(Records provided)

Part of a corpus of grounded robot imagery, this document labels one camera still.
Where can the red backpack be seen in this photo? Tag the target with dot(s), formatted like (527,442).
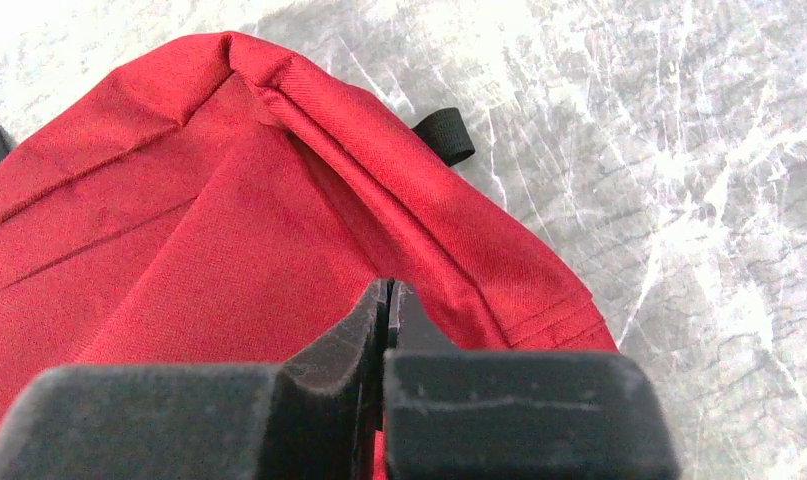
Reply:
(222,200)

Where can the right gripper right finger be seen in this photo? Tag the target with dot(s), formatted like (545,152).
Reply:
(451,413)

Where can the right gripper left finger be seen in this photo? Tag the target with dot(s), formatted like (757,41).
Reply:
(313,416)

(End Records provided)

The answer must be a single number: how many lines of the records contain the string "Where".

3